Quirino dei Brazolo era un grande studioso della storia e delle tradizioni della sua Venezia, che tanto amava. A modo mio voglio rendergli omaggio facendovi raccontare proprio da lui, con le sue parole, da dove nasce questa romantica consuetudine.

“Nel giorno di San Marco, 25 aprile, è gentile tradizione veneziana che gli uomini offrano alle loro fidanzate o alle loro spose un bocciolo di rosa. La simpatica usanza trae origine da questa leggenda: una bionda fanciulla, figlia di un doge, si era innamorata di un giovane trovatore, il quale, per rendersi degno di sposare la giovinetta si arruolò nell’esercito di Carlo Magno per combattere contro i mori. Egli si coprì di gloria, ma un giorno alcuni cavalieri franchi dovettero comunicare alla fanciulla che il suo innamorato era caduto combattendo ma che prima di morire aveva consegnato loro una rosa, colta da un roseto sul quale era stato disteso morente, come pegno d’amore per la sua fidanzata. La fanciulla prese la rosa ancora tinta del sangue del suo promesso e si ritirò nelle sue stanze, chiusa in un dignitoso dolore. Il giorno dopo, festa di S. Marco, fu trovata morta col fiore insanguinato sul cuore.”. Tratto da “Venezia, ricordi?” di Quirino dei Brazolo

Tanti anni dopo è stata proprio Federica a raccontarmi di questa tradizione, a parlarmi della sua giovinezza a Venezia e di suo papà. Che, sono sicura, la sta ancora tenendo per mano.

Venezia, un grande amore

Venezia

Credo che su nessun'altra città al mondo si sia scritto tanto come su Venezia. Libri di storia, romanzi, opere teatrali, fumetti, guide turistiche... Ce n’è per tutti i gusti.

Cosa potrei aggiungere io?
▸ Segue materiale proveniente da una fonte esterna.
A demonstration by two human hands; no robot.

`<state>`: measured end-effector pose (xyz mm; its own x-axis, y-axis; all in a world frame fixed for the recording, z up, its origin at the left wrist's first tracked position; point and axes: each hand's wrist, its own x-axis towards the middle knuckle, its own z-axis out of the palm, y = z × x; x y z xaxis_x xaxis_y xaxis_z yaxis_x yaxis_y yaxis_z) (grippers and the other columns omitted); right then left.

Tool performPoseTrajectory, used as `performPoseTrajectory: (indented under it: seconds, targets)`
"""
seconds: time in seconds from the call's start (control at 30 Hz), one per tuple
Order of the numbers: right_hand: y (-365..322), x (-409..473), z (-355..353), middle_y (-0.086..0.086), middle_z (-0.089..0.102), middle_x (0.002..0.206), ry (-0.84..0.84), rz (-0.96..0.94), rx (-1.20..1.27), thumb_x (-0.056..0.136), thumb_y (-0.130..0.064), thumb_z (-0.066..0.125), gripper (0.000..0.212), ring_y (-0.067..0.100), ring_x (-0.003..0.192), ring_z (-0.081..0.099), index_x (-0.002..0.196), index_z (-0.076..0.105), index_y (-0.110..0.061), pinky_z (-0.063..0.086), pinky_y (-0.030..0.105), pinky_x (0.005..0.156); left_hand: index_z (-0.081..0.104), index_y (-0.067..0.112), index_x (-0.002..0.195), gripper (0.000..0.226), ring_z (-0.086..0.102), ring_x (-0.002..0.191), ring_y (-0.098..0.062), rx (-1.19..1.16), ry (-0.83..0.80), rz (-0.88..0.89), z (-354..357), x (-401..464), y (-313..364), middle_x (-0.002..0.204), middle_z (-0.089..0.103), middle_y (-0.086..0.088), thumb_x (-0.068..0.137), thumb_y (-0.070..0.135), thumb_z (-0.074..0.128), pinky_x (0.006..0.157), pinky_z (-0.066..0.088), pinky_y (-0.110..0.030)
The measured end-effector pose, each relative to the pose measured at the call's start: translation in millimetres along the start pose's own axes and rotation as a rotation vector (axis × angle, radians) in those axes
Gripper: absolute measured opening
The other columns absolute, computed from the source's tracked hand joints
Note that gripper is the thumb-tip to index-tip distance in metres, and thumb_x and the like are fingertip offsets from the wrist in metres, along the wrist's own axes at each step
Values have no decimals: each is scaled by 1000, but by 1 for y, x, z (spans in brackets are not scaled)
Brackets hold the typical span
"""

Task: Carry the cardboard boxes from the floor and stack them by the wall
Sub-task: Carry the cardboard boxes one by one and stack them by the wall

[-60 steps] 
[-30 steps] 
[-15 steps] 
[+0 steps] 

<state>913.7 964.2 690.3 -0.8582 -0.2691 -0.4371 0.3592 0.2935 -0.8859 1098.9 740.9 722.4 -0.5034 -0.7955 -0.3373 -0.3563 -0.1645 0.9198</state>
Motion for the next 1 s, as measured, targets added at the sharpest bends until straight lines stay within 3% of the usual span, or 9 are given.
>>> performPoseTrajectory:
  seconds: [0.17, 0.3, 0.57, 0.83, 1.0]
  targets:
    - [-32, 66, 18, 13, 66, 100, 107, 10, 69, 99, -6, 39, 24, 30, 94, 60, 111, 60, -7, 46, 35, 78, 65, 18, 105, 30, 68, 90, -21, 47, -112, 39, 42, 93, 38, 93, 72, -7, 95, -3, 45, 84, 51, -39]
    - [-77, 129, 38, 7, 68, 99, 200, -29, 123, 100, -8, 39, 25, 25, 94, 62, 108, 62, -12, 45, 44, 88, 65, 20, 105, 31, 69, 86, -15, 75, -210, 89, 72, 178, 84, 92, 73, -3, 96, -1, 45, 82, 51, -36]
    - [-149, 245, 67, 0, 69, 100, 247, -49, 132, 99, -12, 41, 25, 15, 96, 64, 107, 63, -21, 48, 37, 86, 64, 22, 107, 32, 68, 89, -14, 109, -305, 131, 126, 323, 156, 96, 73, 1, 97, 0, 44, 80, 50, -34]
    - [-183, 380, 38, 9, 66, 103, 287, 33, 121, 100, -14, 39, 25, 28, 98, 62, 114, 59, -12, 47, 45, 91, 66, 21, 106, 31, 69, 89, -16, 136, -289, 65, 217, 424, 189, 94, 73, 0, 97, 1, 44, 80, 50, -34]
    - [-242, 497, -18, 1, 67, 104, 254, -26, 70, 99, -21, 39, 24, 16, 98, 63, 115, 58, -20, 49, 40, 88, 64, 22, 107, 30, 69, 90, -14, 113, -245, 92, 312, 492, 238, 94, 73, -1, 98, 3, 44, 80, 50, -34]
Che ci sono cose che nei libri e nelle guide non si trovano, cose che potete scrivere solo voi nella vostra anima.

Che vi direi di andare a Venezia, di lasciare libri e guide in albergo e perdervi (sì, avete capito bene) in questa meravigliosa città che non ha eguali al mondo.

Che vi direi di vagare in una città dove non ci sono vie e piazze ma calli e campi, dove ci sono oltre 400 ponti, e dove serve di più la patente nautica che quella automobilistica.

Che vi direi di camminare senza meta e lasciarvi travolgere. Perché a Venezia basta alzare gli occhi per essere travolti: dalla bellezza delle case e dei palazzi, dalla musica di un pianoforte che esce da una finestra del terzo piano, da petali di rosa e geranio che cadono da un davanzale, dai gatti che inseguono i piccioni.

Soprattutto vi direi di lasciarvi travolgere dai momenti che vivete con le persone care, a Venezia come in qualsiasi altra parte del mondo. Perché quei momenti non torneranno più, e l'unico modo di riviverli sarà quello di chiudere gli occhi e guardare dentro al vostro cuore.